The Great Smokies: From looking ‘like a movie set’ to charred ruins

A couple of days ago, a good friend described taking his son-in-law, a native of the urban Northeast, into the Great Smoky Mountains National Park for the first time. “This is fantastic!” the young man kept saying as they walked along the Middle Prong, one of the many hiking trails of the Smokies. “This is awesome! This is just like a movie set!”

We laughed knowingly at the young man’s reaction but also felt a deep empathy. He was right to call it awesome; the landscape is awe-inspiring. Even if you have visited the Smokies a hundred times, you still come away with a sense of having experienced a beauty and a natural wonder like no other. As our young friend exclaimed, the Smokies are “like a movie set,” their beauty and vividness like nothing you have ever seen.

Yet in the last several weeks, the Smokies have been under a twin environmental assault. This area of East Tennessee has not received substantial rain for five months. The drought has turned fields normally green, even at this time of year, into patches of lifeless brown. Tall oak trees stand with their leaves dried and turned downward. Stream beds lie silent, with no noise from running water.

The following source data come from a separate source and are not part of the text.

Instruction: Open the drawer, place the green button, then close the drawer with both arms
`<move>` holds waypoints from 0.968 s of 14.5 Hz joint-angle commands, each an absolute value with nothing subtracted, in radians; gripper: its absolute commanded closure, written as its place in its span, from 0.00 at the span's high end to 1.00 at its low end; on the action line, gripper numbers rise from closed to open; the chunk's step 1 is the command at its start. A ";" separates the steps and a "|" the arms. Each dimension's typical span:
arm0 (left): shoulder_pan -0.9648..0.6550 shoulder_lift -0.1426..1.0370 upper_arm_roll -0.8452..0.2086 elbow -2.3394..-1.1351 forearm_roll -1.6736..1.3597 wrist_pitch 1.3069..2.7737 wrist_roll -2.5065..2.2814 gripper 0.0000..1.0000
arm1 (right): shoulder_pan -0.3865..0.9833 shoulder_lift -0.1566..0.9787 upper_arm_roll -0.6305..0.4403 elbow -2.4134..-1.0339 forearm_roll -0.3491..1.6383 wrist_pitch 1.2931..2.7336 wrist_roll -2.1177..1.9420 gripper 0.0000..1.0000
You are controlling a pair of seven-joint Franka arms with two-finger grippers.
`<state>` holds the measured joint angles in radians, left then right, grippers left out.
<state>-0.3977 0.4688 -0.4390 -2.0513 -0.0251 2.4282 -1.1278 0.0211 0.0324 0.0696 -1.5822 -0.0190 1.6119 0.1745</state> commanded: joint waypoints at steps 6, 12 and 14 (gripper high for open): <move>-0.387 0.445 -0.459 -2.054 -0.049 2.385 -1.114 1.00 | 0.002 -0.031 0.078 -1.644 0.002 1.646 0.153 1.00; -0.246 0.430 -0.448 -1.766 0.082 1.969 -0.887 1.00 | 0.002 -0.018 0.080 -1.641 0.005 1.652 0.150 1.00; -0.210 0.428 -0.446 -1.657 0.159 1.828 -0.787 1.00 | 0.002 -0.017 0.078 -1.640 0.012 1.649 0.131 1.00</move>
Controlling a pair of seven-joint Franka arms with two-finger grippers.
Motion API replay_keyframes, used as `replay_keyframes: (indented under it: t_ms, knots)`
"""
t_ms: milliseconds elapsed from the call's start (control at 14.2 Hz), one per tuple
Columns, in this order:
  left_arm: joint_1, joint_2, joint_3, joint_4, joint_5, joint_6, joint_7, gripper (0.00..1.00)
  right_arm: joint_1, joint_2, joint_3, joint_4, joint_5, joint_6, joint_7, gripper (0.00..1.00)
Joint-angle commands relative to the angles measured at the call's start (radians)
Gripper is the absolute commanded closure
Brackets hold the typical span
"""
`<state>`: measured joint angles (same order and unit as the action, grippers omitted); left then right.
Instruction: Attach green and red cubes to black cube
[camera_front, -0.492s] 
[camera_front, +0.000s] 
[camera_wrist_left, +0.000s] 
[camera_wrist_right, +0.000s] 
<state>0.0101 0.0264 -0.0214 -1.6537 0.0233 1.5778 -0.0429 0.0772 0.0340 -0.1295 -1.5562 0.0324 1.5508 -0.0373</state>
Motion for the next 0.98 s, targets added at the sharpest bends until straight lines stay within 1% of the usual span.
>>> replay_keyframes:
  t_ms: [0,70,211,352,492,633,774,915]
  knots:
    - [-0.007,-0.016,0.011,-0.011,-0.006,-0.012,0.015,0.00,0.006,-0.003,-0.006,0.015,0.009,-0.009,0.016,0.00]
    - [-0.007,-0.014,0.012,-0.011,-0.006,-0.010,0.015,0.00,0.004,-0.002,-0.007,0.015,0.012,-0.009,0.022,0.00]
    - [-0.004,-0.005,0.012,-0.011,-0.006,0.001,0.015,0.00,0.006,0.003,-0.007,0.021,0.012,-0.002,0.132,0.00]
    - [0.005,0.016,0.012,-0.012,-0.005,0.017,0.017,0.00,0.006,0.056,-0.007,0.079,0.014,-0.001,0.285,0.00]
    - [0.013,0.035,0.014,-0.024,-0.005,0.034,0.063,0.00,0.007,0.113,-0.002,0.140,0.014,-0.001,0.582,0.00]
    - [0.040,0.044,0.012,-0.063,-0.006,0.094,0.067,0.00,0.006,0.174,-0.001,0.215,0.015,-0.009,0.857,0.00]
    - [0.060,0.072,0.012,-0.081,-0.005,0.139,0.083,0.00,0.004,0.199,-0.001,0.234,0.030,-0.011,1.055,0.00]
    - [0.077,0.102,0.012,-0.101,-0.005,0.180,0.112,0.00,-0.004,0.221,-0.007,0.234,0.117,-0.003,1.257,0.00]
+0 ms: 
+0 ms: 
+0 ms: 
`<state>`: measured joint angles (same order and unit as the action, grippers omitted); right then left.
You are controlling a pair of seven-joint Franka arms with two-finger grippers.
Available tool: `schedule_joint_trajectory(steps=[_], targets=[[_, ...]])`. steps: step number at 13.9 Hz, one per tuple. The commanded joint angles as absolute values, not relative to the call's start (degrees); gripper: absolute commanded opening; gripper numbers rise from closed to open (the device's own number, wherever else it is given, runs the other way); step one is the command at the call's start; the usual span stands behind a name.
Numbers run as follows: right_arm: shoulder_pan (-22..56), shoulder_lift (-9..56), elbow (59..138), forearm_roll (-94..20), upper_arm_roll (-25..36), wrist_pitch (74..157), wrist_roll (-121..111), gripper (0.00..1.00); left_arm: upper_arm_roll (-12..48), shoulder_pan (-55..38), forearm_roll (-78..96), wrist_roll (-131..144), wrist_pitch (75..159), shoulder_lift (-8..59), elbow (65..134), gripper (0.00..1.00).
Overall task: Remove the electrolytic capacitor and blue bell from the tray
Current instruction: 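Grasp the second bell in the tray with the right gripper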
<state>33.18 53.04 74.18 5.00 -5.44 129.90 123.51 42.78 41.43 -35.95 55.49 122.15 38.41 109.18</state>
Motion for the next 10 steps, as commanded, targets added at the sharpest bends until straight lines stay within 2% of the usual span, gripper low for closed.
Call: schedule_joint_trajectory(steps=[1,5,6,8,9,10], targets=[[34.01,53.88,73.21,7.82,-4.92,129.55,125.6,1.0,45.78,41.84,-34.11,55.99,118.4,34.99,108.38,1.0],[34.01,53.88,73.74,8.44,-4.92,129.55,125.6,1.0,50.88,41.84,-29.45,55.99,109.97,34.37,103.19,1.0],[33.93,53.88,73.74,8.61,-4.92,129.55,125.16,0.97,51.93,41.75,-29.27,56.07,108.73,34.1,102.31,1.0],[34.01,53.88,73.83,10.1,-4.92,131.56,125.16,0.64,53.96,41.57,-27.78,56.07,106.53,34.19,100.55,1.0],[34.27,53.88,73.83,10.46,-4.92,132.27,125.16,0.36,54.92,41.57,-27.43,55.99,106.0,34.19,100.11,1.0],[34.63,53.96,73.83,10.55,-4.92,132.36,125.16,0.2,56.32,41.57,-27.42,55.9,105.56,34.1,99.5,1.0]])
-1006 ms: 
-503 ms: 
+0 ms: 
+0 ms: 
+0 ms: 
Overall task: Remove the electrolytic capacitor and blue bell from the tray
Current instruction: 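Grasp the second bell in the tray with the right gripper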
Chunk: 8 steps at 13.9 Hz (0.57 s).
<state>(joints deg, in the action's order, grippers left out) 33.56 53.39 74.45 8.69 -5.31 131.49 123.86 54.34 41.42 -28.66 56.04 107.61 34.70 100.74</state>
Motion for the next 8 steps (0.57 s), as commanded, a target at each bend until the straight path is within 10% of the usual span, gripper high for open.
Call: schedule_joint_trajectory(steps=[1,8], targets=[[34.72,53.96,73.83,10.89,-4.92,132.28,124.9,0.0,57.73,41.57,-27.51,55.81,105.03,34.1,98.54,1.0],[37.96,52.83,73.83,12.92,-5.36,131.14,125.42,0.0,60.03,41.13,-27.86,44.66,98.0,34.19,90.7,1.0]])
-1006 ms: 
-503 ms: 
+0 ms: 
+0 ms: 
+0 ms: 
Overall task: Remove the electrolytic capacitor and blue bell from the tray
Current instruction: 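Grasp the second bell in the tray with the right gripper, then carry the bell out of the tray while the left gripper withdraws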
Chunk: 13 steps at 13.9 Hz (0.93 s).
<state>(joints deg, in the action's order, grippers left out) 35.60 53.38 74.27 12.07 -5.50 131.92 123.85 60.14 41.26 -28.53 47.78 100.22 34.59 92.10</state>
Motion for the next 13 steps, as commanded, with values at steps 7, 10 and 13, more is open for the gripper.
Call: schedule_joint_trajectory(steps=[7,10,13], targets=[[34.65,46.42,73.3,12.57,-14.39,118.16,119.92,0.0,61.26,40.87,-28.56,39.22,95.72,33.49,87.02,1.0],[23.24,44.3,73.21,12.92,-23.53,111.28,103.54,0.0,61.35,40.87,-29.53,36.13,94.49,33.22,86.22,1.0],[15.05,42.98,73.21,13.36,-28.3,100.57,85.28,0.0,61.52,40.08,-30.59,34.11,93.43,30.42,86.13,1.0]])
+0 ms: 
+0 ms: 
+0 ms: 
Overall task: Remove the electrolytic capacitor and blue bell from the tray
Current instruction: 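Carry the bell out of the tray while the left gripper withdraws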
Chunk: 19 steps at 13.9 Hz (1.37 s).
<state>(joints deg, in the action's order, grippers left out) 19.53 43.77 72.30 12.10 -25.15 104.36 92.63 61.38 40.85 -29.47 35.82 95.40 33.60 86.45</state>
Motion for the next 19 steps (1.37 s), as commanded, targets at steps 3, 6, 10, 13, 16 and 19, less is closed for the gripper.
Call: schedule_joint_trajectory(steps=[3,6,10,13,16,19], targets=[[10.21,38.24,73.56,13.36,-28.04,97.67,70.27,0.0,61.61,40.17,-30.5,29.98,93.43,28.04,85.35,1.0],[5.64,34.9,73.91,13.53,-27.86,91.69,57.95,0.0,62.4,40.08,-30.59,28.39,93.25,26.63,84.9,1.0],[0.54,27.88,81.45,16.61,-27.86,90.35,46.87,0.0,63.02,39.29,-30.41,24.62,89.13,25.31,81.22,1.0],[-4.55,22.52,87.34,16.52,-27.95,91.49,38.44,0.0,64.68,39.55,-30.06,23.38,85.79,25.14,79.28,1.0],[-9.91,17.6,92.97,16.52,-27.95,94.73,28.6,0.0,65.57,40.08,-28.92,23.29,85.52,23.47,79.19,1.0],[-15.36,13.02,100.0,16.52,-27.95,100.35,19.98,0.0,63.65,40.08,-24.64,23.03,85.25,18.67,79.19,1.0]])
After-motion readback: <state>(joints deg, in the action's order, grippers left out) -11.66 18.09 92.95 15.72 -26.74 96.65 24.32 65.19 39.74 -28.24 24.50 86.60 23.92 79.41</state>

The drought has created a second disaster: field and forest fires. Many of these fires are in our beloved Smokies, and we didn’t need the news media to tell us about them. We can see the plumes of smoke rising from the blue mountains, and on bad days — and there have been quite a few lately — the smoke has literally been in our faces.

On Monday, it seemed that we might be in for a change. Rain was in the forecast for the first time in weeks. Rain would have the double benefit of helping restore the green to the fields and tamping down the fires in the mountains.

It didn’t work out that way. Before the rains finally showed up, there were high winds that drove the fires down toward Gatlinburg, one of the main tourist stops in the Smokies. The town, with its souvenir shops and pancake houses, offers a contrast to the awesome beauty of the mountains themselves. But it is also the home of the Arrowmont School of Arts and Crafts, where students can learn the finest of woodworking, painting and photography. The town had to be evacuated on short notice, and many of the residents and visitors have described seeing the fires while sitting in lines of traffic as they tried to get away. Now, the National Guard and emergency responders are working together to help evacuees. Many of the homes and businesses in Gatlinburg and nearby Wears Valley and Pigeon Forge (home of Dollywood) are charred ruins.

And despite a night of rain that followed the winds, the fires are still burning.

From a vantage point not far from my house west of Maryville on Tuesday morning, I could see across about 30 miles into the mountains. Large plumes of smoke rose from at least two fires — and probably several more — that continue to burn.

East Tennessee is not unique. The story of a forest fire threatening a populated area or a place of natural beauty is a familiar one for American journalism, as I well know from having practiced and taught journalism for more than 40 years. But more often than not, those stories come from the far Western states. The events of the last few weeks — and particularly those of Monday — have put that story on our doorstep.

More rain has been forecast. Again, we hope that the rain will come in abundance, reviving the land and reducing the fires. We long for that to happen but know, after the experience of the last days, that nothing is assured.

Deep within, however, I believe that, despite the current situation, the Smokies will return to their glory. One day, they will again show their power to astound and fascinate.